## INFORMATION SUPPLIED
========================================================================
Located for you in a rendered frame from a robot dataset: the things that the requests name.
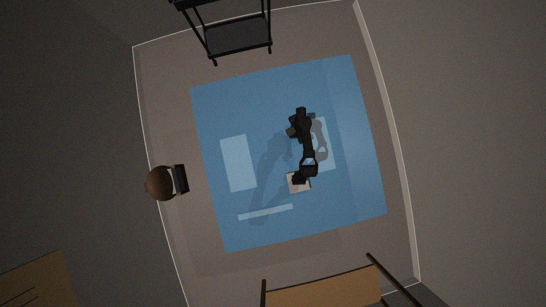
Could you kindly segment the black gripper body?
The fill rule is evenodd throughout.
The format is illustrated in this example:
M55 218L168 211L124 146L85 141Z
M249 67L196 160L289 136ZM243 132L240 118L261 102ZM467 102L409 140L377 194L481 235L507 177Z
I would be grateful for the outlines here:
M295 126L295 130L297 130L296 129L296 124L295 124L295 117L296 117L296 114L294 114L293 116L290 116L288 120L289 120L290 123L292 123ZM299 138L298 138L299 144L302 144L303 143L302 142L302 134L299 133L298 130L297 130L297 132L298 132L298 135L299 135Z

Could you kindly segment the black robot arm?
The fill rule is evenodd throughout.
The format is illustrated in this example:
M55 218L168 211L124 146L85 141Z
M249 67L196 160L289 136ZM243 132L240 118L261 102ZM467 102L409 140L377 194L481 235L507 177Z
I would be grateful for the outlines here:
M296 110L296 117L295 117L296 129L299 131L299 133L302 134L302 142L303 142L304 151L303 151L302 160L299 162L299 171L296 171L294 175L292 175L292 184L302 185L306 183L307 177L317 176L319 164L317 163L317 160L315 159L315 150L313 149L311 134L310 134L312 120L309 116L306 116L305 107L296 107L295 110ZM298 133L297 130L295 130L295 126L292 125L290 128L285 130L285 132L289 136L289 138L294 138L295 135ZM312 159L312 158L315 161L315 165L302 165L305 159Z
========================================================================
## WORK TO COMPLETE
Please set down every record above exactly as it appears, leaving out the pictures.

## RESPONSE TO THIS TASK
Located for you in a rendered frame from a robot dataset: the things that the requests name.
Could you kindly segment the black gripper body?
The fill rule is evenodd throughout.
The format is illustrated in this example:
M55 218L168 211L124 146L85 141Z
M249 67L196 160L289 136ZM243 132L240 118L261 102ZM467 102L409 140L377 194L481 235L507 177Z
I would be grateful for the outlines here:
M295 126L295 130L297 130L296 129L296 124L295 124L295 117L296 117L296 114L294 114L293 116L290 116L288 120L289 120L290 123L292 123ZM299 138L298 138L299 144L302 144L303 143L302 142L302 134L299 133L298 130L297 130L297 132L298 132L298 135L299 135Z

Could you kindly segment the black robot arm?
The fill rule is evenodd throughout.
The format is illustrated in this example:
M55 218L168 211L124 146L85 141Z
M249 67L196 160L289 136ZM243 132L240 118L261 102ZM467 102L409 140L377 194L481 235L507 177Z
I would be grateful for the outlines here:
M296 110L296 117L295 117L296 129L299 131L299 133L302 134L302 142L303 142L304 151L303 151L302 160L299 162L299 171L296 171L294 175L292 175L292 184L302 185L306 183L307 177L317 176L319 164L317 163L317 160L315 159L315 150L313 149L311 134L310 134L312 120L309 116L306 116L305 107L296 107L295 110ZM298 133L297 130L295 130L295 126L292 125L290 128L285 130L285 132L289 136L289 138L294 138L295 135ZM312 159L312 158L315 161L315 165L302 165L305 159Z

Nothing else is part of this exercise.